Cognitive behavioral therapy (CBT)

It is a psychotherapy treatment done in a short-term basis that aims to solve current problems and change behavioral or thinking patterns of a patient

Antibiotics

These are best recommended for eradicating a strep infection associated with the symptoms. The physician might prescribe azithromycin, amoxicillin, or other antibiotics.

Medical therapy

This focuses on controlling the symptoms of OCD. Serotonin reuptake inhibitor (SSRI) medications are often used like Prozac and fluoxetine.

For symptoms that are severe and unmanageable, the treatments are intended to control the immune system response are used and found to be effective. These include:

Steroids

These are considered to be less effective although it could help in decreasing the symptoms during the treatment but they come back after stopping

Intravenous immunoglobulin

It is a therapy that can help in removing the “offending” antibodies

Plasmapheresis

It is a therapeutic method used through the bulk removal of plasma


References

  1. http://www.nimh.nih.gov/health/publications/pandas/index.shtml
  2. http://www.medicinenet.com/pandas/page3.htm#what_is_the_treatment_for_pandas
  3. http://patient.info/doctor/pandas-paediatric-autoimmune-neuropsychiatric-disorder-associated-with-streptococcal-infection
  4. Leckman JF, King RA, Gilbert DL, et al (2011).

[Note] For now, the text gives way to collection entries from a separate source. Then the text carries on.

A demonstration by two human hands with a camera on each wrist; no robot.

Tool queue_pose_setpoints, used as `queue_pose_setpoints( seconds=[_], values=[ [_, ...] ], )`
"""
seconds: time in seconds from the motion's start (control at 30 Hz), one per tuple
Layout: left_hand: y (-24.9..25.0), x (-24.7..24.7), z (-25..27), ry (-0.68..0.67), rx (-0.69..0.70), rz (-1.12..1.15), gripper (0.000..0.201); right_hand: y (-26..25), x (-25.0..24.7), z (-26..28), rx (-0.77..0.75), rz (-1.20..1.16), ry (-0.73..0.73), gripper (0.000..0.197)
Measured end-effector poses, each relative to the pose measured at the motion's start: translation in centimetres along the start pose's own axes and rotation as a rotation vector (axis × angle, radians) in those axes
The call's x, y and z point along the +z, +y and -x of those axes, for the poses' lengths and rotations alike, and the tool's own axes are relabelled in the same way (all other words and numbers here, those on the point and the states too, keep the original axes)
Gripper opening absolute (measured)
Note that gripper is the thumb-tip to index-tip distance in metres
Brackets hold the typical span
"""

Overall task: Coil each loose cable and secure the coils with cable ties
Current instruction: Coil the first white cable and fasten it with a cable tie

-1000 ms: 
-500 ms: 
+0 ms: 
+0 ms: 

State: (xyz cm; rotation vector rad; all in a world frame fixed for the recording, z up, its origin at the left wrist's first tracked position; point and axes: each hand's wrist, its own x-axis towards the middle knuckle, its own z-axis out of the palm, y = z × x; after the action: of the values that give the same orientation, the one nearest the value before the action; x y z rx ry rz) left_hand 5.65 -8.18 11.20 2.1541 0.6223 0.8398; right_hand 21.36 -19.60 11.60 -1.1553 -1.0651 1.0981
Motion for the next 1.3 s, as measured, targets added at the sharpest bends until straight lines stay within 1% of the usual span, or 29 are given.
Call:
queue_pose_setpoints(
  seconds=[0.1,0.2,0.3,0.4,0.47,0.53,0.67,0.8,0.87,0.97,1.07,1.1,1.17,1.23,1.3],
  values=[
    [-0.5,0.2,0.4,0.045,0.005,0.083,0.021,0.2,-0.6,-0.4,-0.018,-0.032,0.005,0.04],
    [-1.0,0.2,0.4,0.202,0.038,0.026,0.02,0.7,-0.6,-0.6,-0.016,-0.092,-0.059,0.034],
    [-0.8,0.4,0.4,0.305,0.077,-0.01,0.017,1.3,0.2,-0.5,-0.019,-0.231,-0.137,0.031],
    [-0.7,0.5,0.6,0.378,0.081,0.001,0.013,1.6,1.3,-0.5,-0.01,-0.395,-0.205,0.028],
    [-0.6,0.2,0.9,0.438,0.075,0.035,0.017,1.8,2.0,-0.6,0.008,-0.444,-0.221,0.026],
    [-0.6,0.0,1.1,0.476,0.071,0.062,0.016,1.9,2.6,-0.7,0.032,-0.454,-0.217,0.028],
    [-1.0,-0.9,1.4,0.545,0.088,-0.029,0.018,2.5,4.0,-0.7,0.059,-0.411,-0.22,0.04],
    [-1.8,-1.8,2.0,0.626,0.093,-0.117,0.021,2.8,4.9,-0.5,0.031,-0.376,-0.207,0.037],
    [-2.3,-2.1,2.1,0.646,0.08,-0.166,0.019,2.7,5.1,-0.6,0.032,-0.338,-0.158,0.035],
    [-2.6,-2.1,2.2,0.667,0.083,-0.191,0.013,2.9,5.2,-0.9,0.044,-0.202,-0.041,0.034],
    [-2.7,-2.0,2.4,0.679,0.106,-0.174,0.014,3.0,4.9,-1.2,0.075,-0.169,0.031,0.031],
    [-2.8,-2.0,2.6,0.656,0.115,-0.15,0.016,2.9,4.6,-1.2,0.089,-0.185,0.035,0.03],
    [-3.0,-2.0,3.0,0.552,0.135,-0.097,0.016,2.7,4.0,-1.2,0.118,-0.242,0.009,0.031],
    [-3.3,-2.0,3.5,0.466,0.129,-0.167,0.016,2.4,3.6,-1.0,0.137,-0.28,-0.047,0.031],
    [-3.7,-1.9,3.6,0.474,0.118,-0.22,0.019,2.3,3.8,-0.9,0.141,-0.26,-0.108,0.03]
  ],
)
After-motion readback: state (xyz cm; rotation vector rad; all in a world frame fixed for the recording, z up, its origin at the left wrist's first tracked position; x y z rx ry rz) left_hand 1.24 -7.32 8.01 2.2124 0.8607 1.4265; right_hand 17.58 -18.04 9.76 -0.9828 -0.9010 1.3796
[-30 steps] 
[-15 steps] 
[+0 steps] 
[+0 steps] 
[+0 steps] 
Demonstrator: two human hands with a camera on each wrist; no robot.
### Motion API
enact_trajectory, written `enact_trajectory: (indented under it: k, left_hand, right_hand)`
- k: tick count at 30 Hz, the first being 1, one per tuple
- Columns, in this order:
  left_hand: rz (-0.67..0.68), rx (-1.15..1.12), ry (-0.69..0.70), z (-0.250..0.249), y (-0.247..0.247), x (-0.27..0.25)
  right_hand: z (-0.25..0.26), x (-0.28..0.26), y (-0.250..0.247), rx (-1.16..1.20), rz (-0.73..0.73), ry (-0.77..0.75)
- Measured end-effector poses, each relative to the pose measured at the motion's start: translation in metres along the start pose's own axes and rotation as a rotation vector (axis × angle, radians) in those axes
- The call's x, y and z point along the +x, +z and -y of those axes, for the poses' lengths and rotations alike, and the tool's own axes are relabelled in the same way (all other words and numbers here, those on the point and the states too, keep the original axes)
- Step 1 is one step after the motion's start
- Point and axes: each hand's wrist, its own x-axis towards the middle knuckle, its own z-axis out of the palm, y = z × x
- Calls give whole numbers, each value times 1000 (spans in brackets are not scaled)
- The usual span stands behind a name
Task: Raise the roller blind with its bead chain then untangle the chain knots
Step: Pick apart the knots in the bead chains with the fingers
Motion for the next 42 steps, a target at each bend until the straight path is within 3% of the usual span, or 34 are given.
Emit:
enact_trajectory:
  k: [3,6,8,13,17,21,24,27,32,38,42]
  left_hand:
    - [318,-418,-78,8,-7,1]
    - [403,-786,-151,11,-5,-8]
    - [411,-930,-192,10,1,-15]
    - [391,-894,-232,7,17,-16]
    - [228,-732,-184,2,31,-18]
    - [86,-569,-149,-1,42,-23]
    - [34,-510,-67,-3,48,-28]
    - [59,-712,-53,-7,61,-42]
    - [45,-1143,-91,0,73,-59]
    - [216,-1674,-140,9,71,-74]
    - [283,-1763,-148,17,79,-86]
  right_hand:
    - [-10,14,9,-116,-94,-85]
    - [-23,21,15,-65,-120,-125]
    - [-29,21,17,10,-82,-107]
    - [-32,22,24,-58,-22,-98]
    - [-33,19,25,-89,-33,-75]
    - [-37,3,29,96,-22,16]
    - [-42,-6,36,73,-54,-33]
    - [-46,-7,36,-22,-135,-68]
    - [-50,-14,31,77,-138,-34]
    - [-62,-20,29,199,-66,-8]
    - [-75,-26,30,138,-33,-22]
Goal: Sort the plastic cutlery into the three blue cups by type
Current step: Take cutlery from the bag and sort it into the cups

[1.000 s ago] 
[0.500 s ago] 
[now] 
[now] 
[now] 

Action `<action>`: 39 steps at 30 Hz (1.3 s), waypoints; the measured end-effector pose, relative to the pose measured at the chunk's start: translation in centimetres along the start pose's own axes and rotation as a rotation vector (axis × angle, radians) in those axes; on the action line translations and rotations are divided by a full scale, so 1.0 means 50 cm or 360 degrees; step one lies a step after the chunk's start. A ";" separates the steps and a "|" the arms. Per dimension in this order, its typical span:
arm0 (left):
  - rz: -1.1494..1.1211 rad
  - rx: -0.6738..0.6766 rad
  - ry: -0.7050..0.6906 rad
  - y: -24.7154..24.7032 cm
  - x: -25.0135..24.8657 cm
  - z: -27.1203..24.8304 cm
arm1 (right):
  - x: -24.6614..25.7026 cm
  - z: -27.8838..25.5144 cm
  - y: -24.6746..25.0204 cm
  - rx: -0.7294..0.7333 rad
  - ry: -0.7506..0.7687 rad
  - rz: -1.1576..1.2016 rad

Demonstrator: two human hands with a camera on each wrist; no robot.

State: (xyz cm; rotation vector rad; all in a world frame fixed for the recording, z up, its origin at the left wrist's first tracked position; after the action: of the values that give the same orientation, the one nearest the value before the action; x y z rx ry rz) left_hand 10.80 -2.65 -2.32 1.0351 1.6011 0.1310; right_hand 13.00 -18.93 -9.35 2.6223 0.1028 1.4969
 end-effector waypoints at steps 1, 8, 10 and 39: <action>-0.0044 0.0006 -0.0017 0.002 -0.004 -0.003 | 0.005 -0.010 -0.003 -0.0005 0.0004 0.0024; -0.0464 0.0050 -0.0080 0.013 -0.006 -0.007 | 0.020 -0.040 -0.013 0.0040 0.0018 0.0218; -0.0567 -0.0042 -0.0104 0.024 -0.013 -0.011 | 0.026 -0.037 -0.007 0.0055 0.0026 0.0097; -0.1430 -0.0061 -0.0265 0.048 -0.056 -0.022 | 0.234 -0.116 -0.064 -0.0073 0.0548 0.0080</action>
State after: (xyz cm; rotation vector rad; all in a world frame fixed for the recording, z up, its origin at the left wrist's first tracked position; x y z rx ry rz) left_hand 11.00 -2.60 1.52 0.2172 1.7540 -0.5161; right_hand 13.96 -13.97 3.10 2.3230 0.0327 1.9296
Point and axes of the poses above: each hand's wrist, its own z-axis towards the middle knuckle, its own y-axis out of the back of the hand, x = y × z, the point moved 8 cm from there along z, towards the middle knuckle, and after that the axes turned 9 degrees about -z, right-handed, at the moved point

Streptococcal upper respiratory tract infections and exacerbations of tic and obsessive-compulsive symptoms: a prospective longitudinal study. J Am Acad Child Adolesc Psychiatry; 50:108.
  5. Shulman ST (2009). Pediatric autoimmune neuropsychiatric disorders associated with streptococci (PANDAS): update. Curr Opin Pediatr; 21:127.
  6. Pichichero ME (2009). The PANDAS syndrome. Adv Exp Med Biol; 634:205.